Life is a constant battle of losing, but it is also one of gaining, of accumulating, of passing through, and holding on. I will lose many things I love in my life, but I will not lose my ability to hold onto them. Long after Nemo is gone I will remember the time he absconded from his hunt of our kitchen countertops with an entire pork tenderloin in his possession, and I will recall the feeling of his paw on my arm. Nemo is teaching me, sadly but sweetly, that just as growing is not so very different from dying, losing is not so different from gaining, and that holding on need not be bitter or anxiety-provoking for it is just a part of living and dying.
Nemo is my pup. He is my selfie partner, my walking garbage-disposal, and forever one of my first loves. He will not be my only pup, he will not be the only object of my attachments, and he will not be the only thing I lose. But Nemo, and losing Nemo, will always be the thing that first taught me how to experience loss not as an endpoint, but a midpoint, an uncontrollable and undeniable movement in our progression. I will eventually lose Nemo, but I will not lose my love for him. Living comes with dying, but it also comes with holding onto what we perhaps feel we may have lost. Clutching to what you love may be painful, but it need not be destructive. Loss is hard and losing is earth-shattering, and I know I will hurt immensely with every loss I experience.

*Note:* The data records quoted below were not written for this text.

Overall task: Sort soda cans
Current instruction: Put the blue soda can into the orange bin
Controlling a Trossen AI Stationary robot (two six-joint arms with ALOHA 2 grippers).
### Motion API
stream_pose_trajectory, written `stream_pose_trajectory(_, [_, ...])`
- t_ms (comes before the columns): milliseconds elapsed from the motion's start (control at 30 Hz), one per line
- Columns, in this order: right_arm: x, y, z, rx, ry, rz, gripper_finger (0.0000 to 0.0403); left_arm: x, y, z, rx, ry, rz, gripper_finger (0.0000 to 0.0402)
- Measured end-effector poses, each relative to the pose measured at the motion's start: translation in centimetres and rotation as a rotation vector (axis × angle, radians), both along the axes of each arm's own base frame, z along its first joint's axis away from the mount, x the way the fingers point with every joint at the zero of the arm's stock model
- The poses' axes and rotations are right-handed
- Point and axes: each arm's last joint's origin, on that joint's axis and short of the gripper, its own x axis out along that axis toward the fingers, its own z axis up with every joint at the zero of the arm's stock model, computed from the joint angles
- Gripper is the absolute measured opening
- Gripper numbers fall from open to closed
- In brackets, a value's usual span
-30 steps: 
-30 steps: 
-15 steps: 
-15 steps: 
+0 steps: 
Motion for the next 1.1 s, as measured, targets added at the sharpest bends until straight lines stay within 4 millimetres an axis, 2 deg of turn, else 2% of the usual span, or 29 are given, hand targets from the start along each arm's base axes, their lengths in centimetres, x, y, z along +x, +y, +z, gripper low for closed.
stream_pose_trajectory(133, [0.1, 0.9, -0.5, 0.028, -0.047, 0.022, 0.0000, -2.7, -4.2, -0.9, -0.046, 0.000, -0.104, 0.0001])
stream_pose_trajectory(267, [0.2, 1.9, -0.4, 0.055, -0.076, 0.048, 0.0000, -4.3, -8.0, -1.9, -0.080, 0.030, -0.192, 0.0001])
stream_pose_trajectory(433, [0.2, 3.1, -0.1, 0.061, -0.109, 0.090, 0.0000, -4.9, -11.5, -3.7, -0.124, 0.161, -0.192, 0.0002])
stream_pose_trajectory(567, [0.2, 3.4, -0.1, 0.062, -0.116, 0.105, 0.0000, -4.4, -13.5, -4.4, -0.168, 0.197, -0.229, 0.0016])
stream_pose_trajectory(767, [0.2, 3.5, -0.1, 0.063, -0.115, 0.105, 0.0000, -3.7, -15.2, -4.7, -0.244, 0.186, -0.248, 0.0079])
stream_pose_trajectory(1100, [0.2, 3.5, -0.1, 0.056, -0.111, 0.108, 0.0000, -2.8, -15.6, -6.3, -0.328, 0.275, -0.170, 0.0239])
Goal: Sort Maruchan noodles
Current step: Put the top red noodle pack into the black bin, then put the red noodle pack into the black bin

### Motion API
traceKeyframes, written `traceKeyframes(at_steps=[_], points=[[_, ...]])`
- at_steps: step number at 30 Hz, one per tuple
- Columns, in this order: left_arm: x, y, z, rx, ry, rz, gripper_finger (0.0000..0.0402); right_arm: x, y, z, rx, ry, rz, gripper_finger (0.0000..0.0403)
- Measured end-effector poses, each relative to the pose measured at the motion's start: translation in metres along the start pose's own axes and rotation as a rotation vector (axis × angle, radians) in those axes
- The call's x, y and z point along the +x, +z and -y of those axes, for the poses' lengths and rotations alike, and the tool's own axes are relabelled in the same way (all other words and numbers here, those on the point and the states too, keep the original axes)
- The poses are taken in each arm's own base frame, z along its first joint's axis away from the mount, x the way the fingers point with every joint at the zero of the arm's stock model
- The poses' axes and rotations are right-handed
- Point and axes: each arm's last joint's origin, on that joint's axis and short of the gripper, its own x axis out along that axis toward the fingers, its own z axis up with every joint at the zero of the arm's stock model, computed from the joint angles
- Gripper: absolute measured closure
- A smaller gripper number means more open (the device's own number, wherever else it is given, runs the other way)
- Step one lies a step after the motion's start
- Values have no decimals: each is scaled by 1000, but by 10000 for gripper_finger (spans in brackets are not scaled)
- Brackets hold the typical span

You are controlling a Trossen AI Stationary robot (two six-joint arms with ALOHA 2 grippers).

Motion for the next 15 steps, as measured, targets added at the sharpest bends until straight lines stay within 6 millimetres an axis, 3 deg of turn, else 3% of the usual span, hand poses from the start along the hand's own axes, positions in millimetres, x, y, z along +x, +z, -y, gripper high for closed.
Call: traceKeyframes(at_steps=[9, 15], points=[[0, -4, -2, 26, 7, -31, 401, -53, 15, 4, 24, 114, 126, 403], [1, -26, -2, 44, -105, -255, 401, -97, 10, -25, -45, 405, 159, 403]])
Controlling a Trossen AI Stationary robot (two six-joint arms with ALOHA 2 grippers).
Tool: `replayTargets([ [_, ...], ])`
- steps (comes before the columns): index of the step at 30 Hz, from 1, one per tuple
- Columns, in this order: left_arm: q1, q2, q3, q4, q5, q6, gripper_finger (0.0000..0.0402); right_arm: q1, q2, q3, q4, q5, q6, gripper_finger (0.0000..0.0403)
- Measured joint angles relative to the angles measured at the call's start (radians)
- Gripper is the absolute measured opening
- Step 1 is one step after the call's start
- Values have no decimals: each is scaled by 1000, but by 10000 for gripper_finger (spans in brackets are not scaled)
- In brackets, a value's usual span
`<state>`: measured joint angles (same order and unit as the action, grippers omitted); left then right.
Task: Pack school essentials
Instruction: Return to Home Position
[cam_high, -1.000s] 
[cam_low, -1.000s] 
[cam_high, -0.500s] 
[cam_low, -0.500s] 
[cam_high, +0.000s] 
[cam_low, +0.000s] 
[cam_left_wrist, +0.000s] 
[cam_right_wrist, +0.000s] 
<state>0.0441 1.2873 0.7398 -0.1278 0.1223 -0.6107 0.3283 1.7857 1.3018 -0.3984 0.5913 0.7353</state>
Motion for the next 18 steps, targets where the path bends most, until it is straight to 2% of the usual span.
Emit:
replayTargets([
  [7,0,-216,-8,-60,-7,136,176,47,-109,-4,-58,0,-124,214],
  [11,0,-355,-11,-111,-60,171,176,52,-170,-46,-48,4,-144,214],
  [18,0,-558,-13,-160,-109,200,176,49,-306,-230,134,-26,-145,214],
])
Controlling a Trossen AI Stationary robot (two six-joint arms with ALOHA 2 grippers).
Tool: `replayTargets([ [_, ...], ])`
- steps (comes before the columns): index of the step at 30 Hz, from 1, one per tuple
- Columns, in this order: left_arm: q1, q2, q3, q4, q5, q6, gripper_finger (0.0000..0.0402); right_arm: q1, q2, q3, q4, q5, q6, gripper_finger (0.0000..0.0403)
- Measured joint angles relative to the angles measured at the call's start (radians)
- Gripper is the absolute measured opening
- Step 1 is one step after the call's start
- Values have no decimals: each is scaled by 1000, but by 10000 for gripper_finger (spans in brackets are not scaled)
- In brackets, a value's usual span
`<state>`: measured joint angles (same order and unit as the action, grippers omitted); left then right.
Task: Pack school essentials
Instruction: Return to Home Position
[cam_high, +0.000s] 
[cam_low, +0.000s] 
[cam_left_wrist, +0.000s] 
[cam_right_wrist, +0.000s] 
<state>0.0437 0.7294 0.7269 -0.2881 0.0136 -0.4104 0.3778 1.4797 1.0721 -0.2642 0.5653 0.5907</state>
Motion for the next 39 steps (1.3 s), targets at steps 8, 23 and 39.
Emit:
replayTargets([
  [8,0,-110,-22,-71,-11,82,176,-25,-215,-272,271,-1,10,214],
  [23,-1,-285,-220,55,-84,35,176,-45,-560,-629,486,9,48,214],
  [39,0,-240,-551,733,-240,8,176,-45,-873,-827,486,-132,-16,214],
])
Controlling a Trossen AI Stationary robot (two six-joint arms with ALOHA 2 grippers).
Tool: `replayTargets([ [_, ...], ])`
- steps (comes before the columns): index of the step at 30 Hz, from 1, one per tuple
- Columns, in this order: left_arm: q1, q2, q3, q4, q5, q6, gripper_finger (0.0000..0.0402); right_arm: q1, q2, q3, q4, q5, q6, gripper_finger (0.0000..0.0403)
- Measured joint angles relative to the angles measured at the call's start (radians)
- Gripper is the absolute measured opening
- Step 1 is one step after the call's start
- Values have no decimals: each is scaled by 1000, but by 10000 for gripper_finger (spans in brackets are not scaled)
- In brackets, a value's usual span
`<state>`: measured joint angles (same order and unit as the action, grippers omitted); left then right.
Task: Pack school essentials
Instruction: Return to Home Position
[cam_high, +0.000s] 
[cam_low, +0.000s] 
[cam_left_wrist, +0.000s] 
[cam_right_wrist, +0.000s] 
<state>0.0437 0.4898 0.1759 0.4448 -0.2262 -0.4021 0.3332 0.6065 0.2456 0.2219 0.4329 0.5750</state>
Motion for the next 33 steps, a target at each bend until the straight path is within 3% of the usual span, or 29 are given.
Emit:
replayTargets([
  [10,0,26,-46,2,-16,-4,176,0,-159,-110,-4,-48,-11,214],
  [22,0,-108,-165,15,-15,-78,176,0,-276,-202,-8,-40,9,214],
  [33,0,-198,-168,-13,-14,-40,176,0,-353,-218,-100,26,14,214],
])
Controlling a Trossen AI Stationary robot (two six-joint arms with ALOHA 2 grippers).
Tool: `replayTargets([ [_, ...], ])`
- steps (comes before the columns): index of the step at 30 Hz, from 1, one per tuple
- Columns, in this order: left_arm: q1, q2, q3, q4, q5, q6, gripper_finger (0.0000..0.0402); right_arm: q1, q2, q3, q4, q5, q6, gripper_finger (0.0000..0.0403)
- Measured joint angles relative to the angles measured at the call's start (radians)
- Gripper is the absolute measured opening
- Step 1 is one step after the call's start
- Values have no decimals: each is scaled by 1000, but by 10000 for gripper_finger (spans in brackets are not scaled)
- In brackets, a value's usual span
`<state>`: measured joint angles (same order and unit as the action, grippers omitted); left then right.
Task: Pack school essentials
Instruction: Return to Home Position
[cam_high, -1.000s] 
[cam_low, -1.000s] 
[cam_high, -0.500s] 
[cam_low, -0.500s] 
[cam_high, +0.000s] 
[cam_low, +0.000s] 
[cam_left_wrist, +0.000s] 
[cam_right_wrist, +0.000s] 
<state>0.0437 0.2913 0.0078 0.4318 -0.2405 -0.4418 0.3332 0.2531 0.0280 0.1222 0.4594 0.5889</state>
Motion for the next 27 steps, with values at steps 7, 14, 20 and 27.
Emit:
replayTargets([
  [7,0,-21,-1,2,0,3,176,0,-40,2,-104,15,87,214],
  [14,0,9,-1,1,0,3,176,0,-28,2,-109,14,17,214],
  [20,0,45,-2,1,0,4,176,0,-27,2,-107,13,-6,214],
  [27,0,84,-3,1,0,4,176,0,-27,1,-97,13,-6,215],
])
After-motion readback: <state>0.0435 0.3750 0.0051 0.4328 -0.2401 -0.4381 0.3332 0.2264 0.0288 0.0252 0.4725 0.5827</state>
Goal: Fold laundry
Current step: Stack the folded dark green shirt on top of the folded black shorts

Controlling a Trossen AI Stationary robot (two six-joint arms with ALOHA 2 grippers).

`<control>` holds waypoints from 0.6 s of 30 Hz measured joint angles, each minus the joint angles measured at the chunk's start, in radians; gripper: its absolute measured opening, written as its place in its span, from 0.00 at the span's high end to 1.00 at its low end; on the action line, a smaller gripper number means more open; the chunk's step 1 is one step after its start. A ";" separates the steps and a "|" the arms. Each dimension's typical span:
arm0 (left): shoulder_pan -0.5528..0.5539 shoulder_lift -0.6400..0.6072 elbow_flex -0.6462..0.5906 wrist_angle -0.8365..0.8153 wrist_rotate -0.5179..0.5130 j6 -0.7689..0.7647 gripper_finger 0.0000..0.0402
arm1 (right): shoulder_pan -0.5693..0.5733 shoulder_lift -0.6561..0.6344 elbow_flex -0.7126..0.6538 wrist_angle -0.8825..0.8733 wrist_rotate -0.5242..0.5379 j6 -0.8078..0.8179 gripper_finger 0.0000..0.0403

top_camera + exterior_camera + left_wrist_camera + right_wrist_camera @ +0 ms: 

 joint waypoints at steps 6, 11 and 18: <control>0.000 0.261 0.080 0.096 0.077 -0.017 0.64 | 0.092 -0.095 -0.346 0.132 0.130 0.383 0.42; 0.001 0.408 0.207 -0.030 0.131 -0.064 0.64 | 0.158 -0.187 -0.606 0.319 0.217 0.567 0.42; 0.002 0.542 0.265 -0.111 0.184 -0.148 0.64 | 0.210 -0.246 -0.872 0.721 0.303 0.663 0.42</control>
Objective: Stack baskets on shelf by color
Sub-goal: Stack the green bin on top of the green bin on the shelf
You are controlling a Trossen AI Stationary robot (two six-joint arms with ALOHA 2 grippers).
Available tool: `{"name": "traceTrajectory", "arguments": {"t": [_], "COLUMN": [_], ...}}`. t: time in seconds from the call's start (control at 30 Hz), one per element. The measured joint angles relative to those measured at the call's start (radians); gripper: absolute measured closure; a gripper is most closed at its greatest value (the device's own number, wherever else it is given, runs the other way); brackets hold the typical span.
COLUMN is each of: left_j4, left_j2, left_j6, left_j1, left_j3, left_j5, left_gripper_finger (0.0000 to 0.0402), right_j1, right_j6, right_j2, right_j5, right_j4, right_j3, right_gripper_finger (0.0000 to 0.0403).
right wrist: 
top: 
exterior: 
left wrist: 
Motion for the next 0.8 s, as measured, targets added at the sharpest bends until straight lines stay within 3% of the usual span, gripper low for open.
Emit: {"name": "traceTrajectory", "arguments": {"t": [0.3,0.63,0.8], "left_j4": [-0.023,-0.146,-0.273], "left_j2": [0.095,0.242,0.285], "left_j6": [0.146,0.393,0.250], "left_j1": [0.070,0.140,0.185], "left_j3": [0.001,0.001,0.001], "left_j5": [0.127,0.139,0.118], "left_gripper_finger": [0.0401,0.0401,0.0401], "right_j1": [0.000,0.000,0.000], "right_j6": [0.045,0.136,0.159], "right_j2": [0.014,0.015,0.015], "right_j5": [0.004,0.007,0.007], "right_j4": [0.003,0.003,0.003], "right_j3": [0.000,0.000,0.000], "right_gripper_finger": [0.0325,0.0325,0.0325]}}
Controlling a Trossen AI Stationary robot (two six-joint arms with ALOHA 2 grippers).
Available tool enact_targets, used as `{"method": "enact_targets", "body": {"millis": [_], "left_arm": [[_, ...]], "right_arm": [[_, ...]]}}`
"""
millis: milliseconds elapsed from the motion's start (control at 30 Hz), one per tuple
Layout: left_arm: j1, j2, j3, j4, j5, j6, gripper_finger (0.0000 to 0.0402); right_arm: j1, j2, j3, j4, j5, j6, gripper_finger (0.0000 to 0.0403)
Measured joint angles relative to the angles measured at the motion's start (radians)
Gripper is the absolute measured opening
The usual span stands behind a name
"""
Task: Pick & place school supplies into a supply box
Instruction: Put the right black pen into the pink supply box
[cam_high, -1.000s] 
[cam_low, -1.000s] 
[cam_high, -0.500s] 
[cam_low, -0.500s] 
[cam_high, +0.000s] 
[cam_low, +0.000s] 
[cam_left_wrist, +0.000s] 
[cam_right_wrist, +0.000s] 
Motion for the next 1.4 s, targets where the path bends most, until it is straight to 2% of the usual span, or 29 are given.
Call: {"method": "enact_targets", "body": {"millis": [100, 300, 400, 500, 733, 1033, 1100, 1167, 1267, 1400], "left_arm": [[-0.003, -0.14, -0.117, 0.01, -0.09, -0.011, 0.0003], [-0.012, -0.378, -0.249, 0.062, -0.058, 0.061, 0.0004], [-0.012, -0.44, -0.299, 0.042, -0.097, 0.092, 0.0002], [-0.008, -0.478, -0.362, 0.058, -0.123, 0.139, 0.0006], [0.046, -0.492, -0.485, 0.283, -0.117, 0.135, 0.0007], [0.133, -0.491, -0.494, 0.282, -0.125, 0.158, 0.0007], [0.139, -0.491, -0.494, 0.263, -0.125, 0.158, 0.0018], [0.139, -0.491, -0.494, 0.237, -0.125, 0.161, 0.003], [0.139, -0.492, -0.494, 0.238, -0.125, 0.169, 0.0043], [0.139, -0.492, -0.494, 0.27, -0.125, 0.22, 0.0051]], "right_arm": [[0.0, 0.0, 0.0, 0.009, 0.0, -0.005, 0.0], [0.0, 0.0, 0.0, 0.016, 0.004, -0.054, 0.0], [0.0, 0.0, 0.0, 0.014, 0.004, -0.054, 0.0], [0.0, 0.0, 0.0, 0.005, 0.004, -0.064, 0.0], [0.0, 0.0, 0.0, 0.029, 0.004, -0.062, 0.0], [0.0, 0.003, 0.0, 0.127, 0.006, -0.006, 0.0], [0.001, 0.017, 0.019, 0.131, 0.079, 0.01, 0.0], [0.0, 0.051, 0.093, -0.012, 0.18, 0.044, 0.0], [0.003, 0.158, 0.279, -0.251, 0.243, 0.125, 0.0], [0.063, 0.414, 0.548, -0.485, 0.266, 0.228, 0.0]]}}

But to Nemo, and to the knowledge that life will advance out of my control while all I can do is find pleasure in its motions, I will always hold on. You cannot lose something you do not relinquish from your grasp. I will lose Nemo and we will all lose much, but I will retain the happiness and love that is put into my hands as I live, and I will hold onto it tightly.
I know you’re a dog, Nemo, and I know you can’t read, but I love you, pup. I promise I’ll be holding onto you. Always.
"I am nothing to you but Captain Nemo; and you and your companions are nothing to me but the passengers of the Nautilus.”